Aim of the task: Set the material down again exactly, line by line, skipping each picture.

*** Block opens ***

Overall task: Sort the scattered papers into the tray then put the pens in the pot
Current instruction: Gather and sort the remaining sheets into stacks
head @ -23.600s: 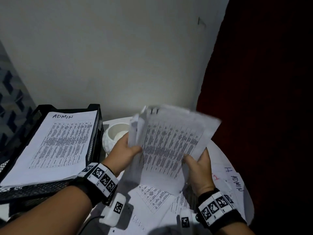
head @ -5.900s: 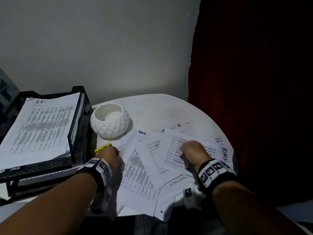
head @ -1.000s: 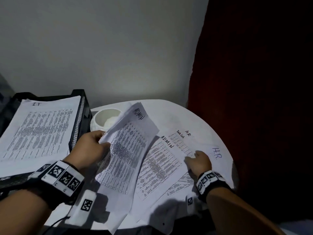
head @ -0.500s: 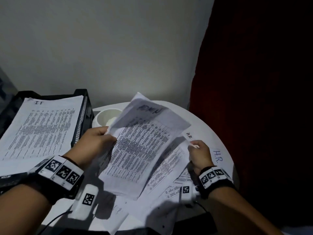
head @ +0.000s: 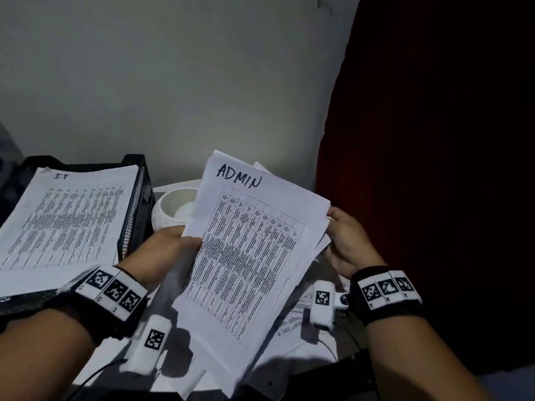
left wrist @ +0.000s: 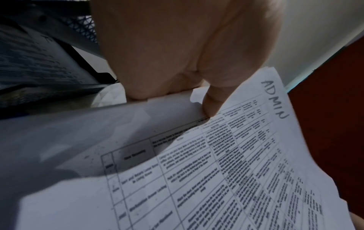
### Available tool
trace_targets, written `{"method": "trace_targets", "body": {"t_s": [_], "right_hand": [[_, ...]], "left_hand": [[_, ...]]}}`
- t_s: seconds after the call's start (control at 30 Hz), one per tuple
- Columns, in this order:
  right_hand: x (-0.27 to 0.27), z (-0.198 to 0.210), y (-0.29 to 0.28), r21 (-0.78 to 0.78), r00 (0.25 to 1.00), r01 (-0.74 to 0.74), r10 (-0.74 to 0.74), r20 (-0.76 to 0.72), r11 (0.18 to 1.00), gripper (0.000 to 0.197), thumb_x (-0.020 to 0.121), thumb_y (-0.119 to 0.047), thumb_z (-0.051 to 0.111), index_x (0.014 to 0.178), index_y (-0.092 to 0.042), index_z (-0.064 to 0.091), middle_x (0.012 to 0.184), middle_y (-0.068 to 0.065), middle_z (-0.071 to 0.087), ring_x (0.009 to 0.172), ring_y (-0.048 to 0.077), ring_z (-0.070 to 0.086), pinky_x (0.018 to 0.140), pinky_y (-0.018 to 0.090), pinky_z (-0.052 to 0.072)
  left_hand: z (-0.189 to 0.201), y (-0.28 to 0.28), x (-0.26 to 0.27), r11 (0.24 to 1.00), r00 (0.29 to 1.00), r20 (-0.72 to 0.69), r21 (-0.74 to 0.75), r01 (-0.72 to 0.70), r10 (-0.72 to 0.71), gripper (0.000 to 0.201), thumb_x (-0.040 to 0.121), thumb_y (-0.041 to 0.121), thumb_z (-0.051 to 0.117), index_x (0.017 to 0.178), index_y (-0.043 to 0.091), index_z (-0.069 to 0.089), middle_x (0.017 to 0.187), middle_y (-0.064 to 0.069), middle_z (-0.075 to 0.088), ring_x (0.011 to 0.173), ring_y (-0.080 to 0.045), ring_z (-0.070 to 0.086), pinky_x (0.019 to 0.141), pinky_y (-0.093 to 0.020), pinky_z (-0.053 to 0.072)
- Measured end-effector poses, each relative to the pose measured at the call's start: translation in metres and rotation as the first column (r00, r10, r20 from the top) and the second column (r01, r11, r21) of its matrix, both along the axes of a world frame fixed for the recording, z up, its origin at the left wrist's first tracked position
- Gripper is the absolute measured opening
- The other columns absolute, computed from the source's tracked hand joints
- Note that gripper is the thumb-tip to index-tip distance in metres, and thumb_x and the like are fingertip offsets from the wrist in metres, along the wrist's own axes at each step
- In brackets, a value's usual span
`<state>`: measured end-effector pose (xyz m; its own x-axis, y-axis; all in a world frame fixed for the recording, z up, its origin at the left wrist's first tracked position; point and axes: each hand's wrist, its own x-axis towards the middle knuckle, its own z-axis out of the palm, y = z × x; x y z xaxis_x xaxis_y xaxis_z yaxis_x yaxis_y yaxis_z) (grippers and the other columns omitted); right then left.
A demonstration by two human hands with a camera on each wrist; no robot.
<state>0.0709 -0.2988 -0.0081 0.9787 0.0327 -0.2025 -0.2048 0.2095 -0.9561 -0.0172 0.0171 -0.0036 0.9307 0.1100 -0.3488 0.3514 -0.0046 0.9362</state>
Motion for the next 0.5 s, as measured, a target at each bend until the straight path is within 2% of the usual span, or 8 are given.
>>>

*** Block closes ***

Response:
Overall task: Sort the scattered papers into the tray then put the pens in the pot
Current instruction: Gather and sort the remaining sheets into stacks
head @ -23.600s: 
head @ -5.900s: 
head @ -1.000s: 
head @ -0.500s: 
head @ +0.000s: 
left wrist @ +0.000s: 
### Available tool
trace_targets, written `{"method": "trace_targets", "body": {"t_s": [_], "right_hand": [[_, ...]], "left_hand": [[_, ...]]}}`
- t_s: seconds after the call's start (control at 30 Hz), one per tuple
- Columns, in this order:
  right_hand: x (-0.27 to 0.27), z (-0.198 to 0.210), y (-0.29 to 0.28), r21 (-0.78 to 0.78), r00 (0.25 to 1.00), r01 (-0.74 to 0.74), r10 (-0.74 to 0.74), r20 (-0.76 to 0.72), r11 (0.18 to 1.00), gripper (0.000 to 0.197), thumb_x (-0.020 to 0.121), thumb_y (-0.119 to 0.047), thumb_z (-0.051 to 0.111), index_x (0.014 to 0.178), index_y (-0.092 to 0.042), index_z (-0.064 to 0.091), middle_x (0.012 to 0.184), middle_y (-0.068 to 0.065), middle_z (-0.071 to 0.087), ring_x (0.009 to 0.172), ring_y (-0.048 to 0.077), ring_z (-0.070 to 0.086), pinky_x (0.018 to 0.140), pinky_y (-0.018 to 0.090), pinky_z (-0.052 to 0.072)
  left_hand: z (-0.189 to 0.201), y (-0.28 to 0.28), x (-0.26 to 0.27), r11 (0.24 to 1.00), r00 (0.29 to 1.00), r20 (-0.72 to 0.69), r21 (-0.74 to 0.75), r01 (-0.72 to 0.70), r10 (-0.72 to 0.71), gripper (0.000 to 0.201), thumb_x (-0.040 to 0.121), thumb_y (-0.041 to 0.121), thumb_z (-0.051 to 0.117), index_x (0.017 to 0.178), index_y (-0.043 to 0.091), index_z (-0.069 to 0.089), middle_x (0.017 to 0.187), middle_y (-0.064 to 0.069), middle_z (-0.075 to 0.088), ring_x (0.011 to 0.173), ring_y (-0.080 to 0.045), ring_z (-0.070 to 0.086), pinky_x (0.019 to 0.141), pinky_y (-0.093 to 0.020), pinky_z (-0.053 to 0.072)
- Measured end-effector poses, each relative to the pose measured at the call's start: translation in metres and rotation as the first column (r00, r10, r20 from the top) and the second column (r01, r11, r21) of its matrix, both along the axes of a world frame fixed for the recording, z up, its origin at the left wrist's first tracked position
- Gripper is the absolute measured opening
- The other columns absolute, computed from the source's tracked hand joints
- Note that gripper is the thumb-tip to index-tip distance in metres, and thumb_x and the like are fingertip offsets from the wrist in metres, along the wrist's own axes at each step
- In brackets, a value's usual span
`<state>`: measured end-effector pose (xyz m; its own x-axis, y-axis; all in a world frame fixed for the recording, z up, its origin at the left wrist's first tracked position; point and axes: each hand's wrist, its own x-axis towards the middle knuckle, its own z-axis out of the palm, y = z × x; x y z xaxis_x xaxis_y xaxis_z yaxis_x yaxis_y yaxis_z) (grippers and the other columns omitted); right then left.
A demonstration by two human hands with a camera on each wrist; no robot.
<state>0.0709 -0.2988 -0.0081 0.9787 0.0327 -0.2025 -0.2048 0.2095 -0.9561 -0.0172 0.0171 -0.0036 0.9307 0.1100 -0.3488 0.3514 -0.0046 0.9362</state>
Motion for the next 0.5 s, as measured, a target at each bend until the straight path is within 2% of the usual span, or 8 are given.
>>>

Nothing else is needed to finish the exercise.